Légaliser, c’est payant pour l’État
Tout comme l’UBCM demandait de mener le combat pour modifier la loi canadienne sur la marijuana, qu’ils ont qualifiée de désuète, les députés du Québec devraient eux aussi réfléchir sérieusement comme le fait actuellement la France ou même l’Angleterre qui vient tout juste de publier un énième rapport dans lequel plusieurs évidences s’imposent : la guerre contre cette drogue douce est inefficace et 77% des députés estiment que la politique actuelle contre la drogue n’est pas effective.
Le 2 novembre 2010, la Californie, un état hyper-endetté, a voté contre la proposition 19, c’est-à-dire «la régulation, le contrôle et la taxation du cannabis». Pourtant, une récente étude de l’État montre que la Californie produit annuellement pour 14 milliards de dollars en marijuana, soit davantage que l’industrie viticole. On parle alors de 1,4 milliard en revenus par année pour la taxation du pot, ce n’est pas rien! En France, en août 2011, l’économiste Pierre Kopp affirmait que ce serait plus d’un milliard d’euros pour l’État…
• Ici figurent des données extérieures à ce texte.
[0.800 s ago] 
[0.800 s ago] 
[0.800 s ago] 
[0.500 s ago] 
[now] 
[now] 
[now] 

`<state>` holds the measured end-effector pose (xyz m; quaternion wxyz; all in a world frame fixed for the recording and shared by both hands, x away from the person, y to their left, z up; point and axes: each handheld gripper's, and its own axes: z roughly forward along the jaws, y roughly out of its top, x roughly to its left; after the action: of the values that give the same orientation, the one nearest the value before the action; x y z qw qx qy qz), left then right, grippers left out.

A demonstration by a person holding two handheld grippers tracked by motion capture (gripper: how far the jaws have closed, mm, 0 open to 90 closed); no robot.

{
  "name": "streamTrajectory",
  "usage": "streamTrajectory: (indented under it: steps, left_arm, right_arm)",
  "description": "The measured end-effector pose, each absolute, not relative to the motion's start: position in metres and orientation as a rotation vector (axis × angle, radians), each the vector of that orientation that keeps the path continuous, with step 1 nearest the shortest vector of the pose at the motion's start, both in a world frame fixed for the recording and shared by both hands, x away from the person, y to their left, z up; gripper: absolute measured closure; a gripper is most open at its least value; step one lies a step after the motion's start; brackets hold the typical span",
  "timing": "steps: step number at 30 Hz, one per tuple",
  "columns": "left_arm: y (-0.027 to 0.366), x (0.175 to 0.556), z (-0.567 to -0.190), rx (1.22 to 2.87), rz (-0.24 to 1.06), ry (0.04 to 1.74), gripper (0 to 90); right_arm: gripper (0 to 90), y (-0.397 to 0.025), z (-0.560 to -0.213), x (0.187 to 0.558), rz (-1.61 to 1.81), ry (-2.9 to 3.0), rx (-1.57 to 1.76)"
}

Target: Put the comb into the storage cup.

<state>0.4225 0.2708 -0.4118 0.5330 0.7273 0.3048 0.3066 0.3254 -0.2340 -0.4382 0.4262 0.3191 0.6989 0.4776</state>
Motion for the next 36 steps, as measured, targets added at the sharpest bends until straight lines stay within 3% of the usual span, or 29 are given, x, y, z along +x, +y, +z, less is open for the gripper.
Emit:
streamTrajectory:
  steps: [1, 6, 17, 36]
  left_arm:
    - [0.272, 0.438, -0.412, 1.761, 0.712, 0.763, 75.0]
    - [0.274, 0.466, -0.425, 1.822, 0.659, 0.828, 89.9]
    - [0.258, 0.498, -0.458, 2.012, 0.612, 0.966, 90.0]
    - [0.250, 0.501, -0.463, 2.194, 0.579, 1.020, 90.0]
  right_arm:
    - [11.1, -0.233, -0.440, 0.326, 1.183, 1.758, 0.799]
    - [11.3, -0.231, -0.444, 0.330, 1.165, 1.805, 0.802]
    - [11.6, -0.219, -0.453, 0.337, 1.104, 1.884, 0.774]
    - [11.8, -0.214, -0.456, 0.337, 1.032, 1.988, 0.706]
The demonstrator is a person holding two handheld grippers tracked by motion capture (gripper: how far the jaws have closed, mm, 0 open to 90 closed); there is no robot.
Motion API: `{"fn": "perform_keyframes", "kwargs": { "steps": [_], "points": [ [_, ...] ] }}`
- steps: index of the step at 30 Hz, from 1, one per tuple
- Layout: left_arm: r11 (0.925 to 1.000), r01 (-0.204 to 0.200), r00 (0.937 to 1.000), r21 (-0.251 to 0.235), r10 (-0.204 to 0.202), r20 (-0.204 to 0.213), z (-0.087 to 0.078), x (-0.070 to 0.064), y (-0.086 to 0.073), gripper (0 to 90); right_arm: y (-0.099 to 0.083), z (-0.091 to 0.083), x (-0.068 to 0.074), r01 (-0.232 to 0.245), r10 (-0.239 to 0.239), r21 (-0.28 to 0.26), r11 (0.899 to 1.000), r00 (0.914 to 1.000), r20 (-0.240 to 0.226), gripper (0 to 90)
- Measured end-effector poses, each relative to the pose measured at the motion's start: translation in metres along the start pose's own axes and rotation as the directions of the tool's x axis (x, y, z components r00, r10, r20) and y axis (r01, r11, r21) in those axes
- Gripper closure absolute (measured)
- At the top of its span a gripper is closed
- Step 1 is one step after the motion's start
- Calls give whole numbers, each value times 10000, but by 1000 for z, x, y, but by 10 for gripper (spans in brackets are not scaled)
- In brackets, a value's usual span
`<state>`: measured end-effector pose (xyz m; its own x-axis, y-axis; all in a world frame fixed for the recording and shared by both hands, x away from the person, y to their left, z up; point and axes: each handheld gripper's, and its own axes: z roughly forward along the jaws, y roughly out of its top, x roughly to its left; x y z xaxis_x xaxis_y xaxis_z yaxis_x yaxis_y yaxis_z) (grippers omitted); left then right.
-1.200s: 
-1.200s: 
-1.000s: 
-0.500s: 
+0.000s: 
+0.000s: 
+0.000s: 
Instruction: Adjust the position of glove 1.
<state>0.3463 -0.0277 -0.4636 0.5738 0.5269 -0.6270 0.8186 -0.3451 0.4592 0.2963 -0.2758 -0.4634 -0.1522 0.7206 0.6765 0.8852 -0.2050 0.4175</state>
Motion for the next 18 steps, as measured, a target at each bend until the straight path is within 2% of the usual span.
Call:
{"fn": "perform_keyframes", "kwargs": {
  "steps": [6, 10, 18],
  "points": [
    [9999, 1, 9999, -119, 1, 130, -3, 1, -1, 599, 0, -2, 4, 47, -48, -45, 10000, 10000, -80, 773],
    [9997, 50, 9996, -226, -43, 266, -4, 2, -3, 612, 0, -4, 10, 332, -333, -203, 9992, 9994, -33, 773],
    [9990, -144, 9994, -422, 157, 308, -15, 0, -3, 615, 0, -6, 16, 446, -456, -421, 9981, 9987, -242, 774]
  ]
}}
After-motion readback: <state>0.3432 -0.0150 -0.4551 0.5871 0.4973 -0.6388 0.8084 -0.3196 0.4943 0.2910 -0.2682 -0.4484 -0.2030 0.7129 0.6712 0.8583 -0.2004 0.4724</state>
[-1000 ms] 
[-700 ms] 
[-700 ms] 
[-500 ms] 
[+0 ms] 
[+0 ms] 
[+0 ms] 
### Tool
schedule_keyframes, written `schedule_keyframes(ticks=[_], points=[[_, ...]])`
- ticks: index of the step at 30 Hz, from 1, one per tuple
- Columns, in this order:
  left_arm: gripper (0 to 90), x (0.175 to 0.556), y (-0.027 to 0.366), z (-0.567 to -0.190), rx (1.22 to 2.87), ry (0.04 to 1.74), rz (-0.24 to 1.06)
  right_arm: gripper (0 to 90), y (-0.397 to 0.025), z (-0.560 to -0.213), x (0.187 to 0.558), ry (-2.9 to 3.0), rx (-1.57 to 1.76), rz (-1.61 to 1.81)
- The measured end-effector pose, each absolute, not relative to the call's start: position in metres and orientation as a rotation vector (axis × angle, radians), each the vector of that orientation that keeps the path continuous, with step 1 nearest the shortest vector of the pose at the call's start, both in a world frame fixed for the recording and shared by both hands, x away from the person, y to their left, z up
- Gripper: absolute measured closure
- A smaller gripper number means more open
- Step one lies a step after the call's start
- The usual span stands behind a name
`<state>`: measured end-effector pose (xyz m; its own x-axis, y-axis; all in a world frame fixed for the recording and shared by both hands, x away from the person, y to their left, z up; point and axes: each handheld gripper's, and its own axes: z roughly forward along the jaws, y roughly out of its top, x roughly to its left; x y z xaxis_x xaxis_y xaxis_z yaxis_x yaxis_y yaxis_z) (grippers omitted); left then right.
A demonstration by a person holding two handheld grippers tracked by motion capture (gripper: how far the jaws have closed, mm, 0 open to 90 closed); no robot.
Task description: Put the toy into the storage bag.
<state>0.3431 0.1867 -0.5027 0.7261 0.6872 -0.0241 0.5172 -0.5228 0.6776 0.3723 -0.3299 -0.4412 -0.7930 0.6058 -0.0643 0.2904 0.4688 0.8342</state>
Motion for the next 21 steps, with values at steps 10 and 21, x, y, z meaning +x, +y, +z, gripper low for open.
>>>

Considérant que le Québec est l’un des trois plus grands producteurs au Canada avec l’Ontario et la Colombie-Britannique, serait-il possible, voire entièrement prometteur, de tenir une telle consultation au Québec? Je suis convaincu que oui. À quand la vente de cannabis médical abordable dans nos pharmacies ou encore de cannabis récréatif de qualité dans les points de vente de la SAQ? En attendant, on s’en roule un autre?